Issa Rae, Jordan Peele's Monkeypaw & Universal Land Story Rights For Female-Focused Movie 'Sinkhole'

Rae, Peele and Universal acquired the rights to a short story penned by writer Leyna Krow in a seven-figure deal.

Eight Emmy nominations for Insecure wasn’t enough news to get the week started for Issa Rae. Today, Rae and Oscar winner Jordan Peele have announced they'll be teaming up on Sinkhole, a female identity genre movie. 

The film is set to explore questions of female perception and identity. In a seven-figure-deal Universal beat out 10 other studio bidders, talent and filmmaker packages for rights to Leyna Krow’s short story. Deadline broke the exclusive news.

A synopsis of the story divulges that the story centers around “a young family that moves into their dream home despite a large sinkhole in the backyard.” If that’s not strange, it gets stranger, the sinkhole apparently fixes broken and destroyed items.
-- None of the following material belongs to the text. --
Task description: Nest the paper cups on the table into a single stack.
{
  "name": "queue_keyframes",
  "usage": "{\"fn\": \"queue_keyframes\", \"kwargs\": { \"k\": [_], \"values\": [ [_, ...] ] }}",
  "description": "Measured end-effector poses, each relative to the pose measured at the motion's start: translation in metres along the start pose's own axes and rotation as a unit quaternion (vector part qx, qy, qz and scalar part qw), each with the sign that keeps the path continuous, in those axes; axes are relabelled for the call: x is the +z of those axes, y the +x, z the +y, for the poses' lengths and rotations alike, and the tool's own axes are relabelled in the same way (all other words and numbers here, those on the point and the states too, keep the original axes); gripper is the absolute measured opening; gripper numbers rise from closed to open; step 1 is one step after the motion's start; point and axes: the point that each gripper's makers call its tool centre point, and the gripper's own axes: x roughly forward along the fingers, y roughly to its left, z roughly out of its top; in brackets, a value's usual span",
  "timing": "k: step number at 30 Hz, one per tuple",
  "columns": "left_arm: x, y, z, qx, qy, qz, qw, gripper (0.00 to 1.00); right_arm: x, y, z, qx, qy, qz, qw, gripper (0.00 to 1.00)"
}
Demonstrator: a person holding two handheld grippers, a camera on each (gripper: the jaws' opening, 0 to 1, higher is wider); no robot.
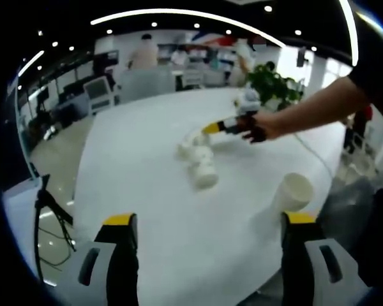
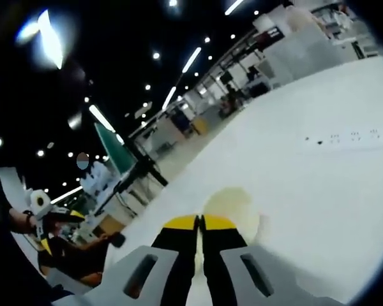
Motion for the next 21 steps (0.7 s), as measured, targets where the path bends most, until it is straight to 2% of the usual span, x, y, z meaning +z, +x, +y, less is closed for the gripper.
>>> {"fn": "queue_keyframes", "kwargs": {
  "k": [11,17,21],
  "values": [
    [0.005,0.0,-0.003,-0.002,0.001,-0.004,1.0,0.91,0.004,-0.011,0.001,-0.009,-0.012,-0.002,0.9999,0.0],
    [0.008,0.0,-0.005,-0.004,0.004,-0.009,0.9999,0.91,0.012,-0.022,0.001,-0.015,-0.019,-0.006,0.9997,0.0],
    [0.011,0.002,-0.009,-0.008,0.006,-0.014,0.9999,0.91,0.019,-0.031,0.008,-0.019,-0.029,-0.008,0.9994,0.0]
  ]
}}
The looming question that might drive the film: what if the thing fixing everything is a person?

The project is being developed as Rae’s newest project. Just yesterday, she was nominated for eight Emmys. Rae will produce with Universal and Peele’s Monkeypaw. Win Rosenfeld will produce under Monkeypaw, while Rae, Montreal McKay, and Sara Rastogi will produce under Issa Rae Productions.

Krow, a writer, is originally from Spokane, WA. Her short story is derived from the street she lives on. She was inclined to write the piece when a group of local writers was tasked with penning short fairytales on the theme “I Married A Monster.” Her inclinations led her to explore “the notion of female perception.”
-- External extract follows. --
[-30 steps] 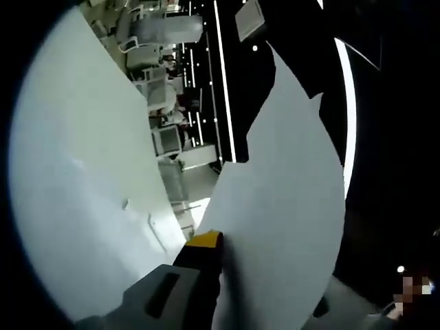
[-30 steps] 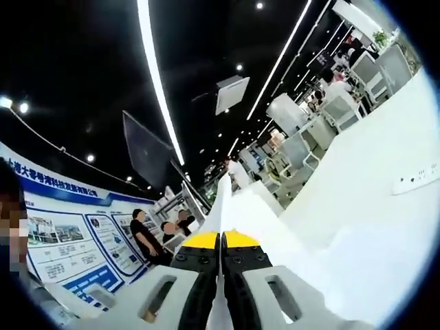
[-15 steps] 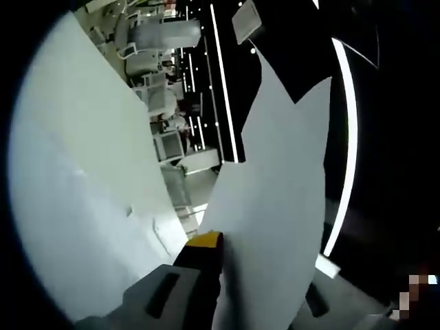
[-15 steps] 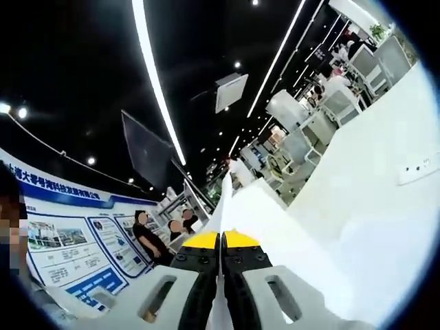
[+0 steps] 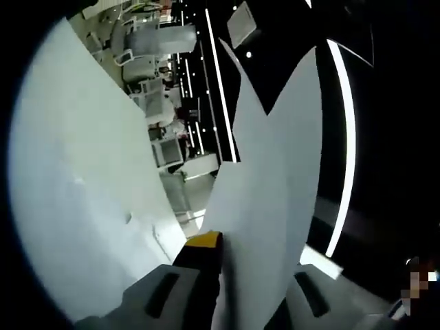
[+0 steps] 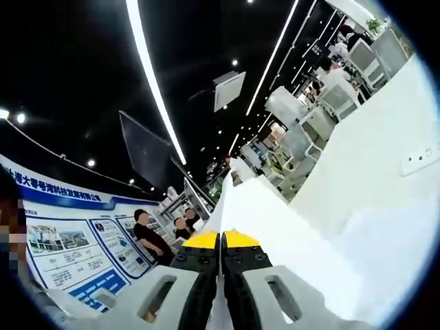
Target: Organize the stack of printing papers by aligning and flattening the scattered papers on the table
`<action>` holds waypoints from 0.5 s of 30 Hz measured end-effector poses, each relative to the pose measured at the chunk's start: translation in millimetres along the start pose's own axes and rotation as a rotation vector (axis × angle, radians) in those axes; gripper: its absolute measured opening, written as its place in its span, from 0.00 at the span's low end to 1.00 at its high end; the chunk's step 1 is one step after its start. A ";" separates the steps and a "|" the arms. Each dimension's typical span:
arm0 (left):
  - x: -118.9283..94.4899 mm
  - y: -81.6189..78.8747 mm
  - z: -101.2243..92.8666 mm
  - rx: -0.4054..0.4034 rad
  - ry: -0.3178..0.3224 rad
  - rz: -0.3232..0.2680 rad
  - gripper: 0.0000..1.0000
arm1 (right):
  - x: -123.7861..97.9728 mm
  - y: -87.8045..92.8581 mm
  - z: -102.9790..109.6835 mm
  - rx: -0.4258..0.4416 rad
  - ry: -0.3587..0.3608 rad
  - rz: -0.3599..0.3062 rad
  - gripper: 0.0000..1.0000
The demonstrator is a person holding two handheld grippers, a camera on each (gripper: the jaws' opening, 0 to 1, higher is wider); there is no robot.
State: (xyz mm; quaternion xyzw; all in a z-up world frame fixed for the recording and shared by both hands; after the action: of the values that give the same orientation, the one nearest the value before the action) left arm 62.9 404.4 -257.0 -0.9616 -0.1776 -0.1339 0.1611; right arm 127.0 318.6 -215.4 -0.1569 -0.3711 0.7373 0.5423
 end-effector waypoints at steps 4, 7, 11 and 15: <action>0.3 0.2 -0.7 0.001 0.003 -0.001 0.19 | -0.2 -0.5 1.5 -0.004 0.001 0.000 0.00; 0.6 -0.4 0.0 -0.001 0.001 -0.004 0.19 | 0.4 -0.3 2.9 -0.004 -0.001 -0.001 0.00; 0.9 -1.8 0.2 -0.004 0.002 -0.010 0.19 | 1.2 -0.3 3.8 -0.001 -0.005 -0.005 0.00; 1.4 -3.7 -2.7 -0.003 0.007 -0.025 0.19 | 2.8 1.5 2.7 0.011 -0.008 -0.007 0.00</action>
State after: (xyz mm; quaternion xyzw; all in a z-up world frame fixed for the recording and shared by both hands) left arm 62.1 407.2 -253.1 -0.9590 -0.1890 -0.1395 0.1587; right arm 123.3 320.0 -214.2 -0.1498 -0.3699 0.7381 0.5440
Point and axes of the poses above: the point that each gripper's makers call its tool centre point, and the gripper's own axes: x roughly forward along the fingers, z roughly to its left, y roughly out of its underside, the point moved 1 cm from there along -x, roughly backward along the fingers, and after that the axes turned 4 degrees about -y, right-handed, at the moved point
Krow also was interested in unpacking “the ways society and cultures can promote the concept of women as imperfect or broken.” Her short story has elements of psychological sci-fi in addition to horror. Lurking beneath is the subplot that expands on the human condition through the female lens. She will executive produce with Alex Davis-Lawrence co-founder of the literary journal Moss, the story was originally published in the journal. 

At the moment there's no shoot date.